Alcohol can hinder this in a number of ways. Firstly, it’s a diuretic – which is why you need to pee more when you’ve been drinking (you’re not imagining it -  your body is producing more urine). Dehydration can mean a decrease in blood flow to muscles, which can hinder recovery after a workout.

On top of this, drinking alcohol can cause muscle cramps. This is because the liver is too busy processing the alcohol in your system to deal with any lactic acid (the chemical that can cause cramps). This means that lactic acid can hang around in your body for longer. 

Woman exercising near the beach

Alcohol free drinks such as zero-alcohol wine, beer and spirits won't dehydrate you like alcohol can. In fact, some options are actually hydrating – great news for your muscles!

There’s more – non-alcoholic beer can actually aid recovery. A 2012 study found that the antioxidant and anti-inflammatory properties in the phenols in alcohol-free beer helped to reduce muscle inflammation after exercise. Another study found that non-alcoholic beer improves blood circulation – which is great news for overall fitness.

The really great news? We stock an amazing range of beers to choose from. each of these non-alcoholic beers contain hydration boosting properties and are enjoyed by athletes and active people.

UpFlow Non-Alcoholic Hypotonic Ultra Pale Lager

ZERO+ Pale Ale Sports Beer 

Erdinger Alcohol Free wheat beer 

Metabolism & weight Loss

Your body isn’t designed to store alcohol, the same way it can store energy from food. So when you consume alcohol, your body has one priority: get rid of the booze! This means that kilojoules from the food you eat while you’re drinking get stored as fat to be dealt with later. In fact, one study published in the American Journal of Clinical Nutrition showed that consuming just 24 grams of alcohol—the equivalent of two standard drinks—slowed fat metabolism by a whopping 73 per cent.

If your fitness goals include weight loss, then it’s also important to be aware of the calorie content of alcohol.
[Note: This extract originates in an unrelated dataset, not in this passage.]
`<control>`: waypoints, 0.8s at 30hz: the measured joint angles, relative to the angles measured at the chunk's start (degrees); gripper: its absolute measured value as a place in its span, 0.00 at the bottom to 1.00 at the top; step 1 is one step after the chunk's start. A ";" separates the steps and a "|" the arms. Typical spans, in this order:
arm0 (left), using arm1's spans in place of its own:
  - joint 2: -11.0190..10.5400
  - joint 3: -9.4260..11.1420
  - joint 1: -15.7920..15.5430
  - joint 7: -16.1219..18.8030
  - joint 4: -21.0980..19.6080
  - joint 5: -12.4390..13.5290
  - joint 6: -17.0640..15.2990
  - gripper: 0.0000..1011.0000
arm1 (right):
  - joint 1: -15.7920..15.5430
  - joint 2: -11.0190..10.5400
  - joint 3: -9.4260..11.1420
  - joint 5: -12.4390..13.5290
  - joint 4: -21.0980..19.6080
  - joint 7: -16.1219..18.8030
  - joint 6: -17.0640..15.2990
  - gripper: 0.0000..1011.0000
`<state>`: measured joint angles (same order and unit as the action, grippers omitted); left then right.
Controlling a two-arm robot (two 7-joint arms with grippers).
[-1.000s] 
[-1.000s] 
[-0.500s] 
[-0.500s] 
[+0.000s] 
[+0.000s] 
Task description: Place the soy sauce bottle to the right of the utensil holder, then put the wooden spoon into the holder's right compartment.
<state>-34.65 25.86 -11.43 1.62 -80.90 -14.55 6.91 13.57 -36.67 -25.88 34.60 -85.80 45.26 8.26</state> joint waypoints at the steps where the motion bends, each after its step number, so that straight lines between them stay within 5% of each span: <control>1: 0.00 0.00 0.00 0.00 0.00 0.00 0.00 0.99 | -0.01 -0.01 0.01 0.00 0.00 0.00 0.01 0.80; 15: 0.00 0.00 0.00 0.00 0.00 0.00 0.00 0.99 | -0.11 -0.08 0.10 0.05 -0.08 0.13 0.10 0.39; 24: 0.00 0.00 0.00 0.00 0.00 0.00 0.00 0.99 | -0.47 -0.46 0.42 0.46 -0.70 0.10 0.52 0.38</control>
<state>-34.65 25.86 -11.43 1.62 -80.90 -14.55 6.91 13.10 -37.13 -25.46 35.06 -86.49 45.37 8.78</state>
Boozy drinks are full of what nutritionists call, ‘empty calories’ – in other words, lots of calories with no nutritional benefit.

It’s not just the calories in the drinks - alcohol is also associated with snacking – the more you drink, the more likely you are to be reaching for calorific snacks like salted nuts, chips or cheese – which could seriously sabotage the hard work you’ve been putting in at the gym.
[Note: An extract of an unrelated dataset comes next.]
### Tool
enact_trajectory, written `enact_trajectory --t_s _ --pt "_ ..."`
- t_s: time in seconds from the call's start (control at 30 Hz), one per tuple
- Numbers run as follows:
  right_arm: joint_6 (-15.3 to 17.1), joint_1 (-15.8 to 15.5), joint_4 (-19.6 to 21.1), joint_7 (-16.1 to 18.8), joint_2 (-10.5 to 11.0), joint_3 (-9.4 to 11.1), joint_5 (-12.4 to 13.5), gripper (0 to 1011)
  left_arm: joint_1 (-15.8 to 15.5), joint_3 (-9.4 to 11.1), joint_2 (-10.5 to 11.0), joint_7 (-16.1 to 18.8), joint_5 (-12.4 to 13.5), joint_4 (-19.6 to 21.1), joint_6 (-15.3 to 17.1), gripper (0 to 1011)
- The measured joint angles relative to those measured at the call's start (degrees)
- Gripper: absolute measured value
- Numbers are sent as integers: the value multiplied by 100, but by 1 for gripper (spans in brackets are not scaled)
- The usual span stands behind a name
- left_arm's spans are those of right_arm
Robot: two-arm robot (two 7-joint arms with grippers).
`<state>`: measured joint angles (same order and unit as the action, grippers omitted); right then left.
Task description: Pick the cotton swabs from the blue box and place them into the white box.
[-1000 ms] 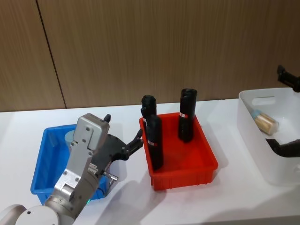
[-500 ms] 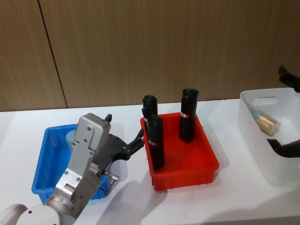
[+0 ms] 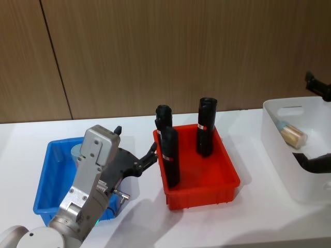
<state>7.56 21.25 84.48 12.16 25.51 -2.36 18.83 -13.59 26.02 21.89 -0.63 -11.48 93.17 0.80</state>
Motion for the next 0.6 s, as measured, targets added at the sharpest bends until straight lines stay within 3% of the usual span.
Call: enact_trajectory --t_s 0.6 --pt "0 0 0 0 0 0 0 1002 0 0 0 0 0 0 0 1004"
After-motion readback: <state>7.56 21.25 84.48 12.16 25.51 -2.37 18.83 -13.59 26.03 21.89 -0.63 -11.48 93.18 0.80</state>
Zero-alcohol drinks on the other hand are low in calories – many of the wines we stock at Sans Drinks contain less than half the calories of standard drinks. And because they’re alcohol free, they won’t have you craving unhealthy, salty snacks.

Women exercising together outdoors

Alcohol & Sleep  

Alcohol also has a detrimental affect on your sleep – even one drink in the evening can reduce the amount of REM sleep that you get during the night. This lack of sleep can leave you feeling tired and unmotivated. 

Lack of sleep can also impact your balance, coordination and reaction time – leaving your more vulnerable to injury.

Woman holding her hands in the air

Alcohol free drinks don’t impact your sleep – which means you can enjoy a relaxing and restorative glass of red before bed without jeopardising your zzzzs.

If you are looking for a really good red, I recommend the NEWBLOOD Shiraz – which is low in sugar and calories, vegan and rich in antioxidants or the Odd Bird Certified Organic Merlot/Shiraz which is a full bodied, easy drinking, organic red. Both of these are perfect to sip while you plan your next workout!

Sources: The recover Village – How Does Alcohol Affect Muscles? December 2020, Journal of Applied Psychology - Restoration of fluid balance after exercise-induced dehydration: effects of alcohol consumption, Oct 1997, Effect of alcohol consumption on food energy intake: a systematic review and meta-analysis – Cambridge University Press – 29 Jan 2019, Non-alcoholic Beer Reduces Inflammation and Incidence of Respiratory Tract Illness, Medicine & Science in Sports & Exercise, Jan 2012, Volume 44.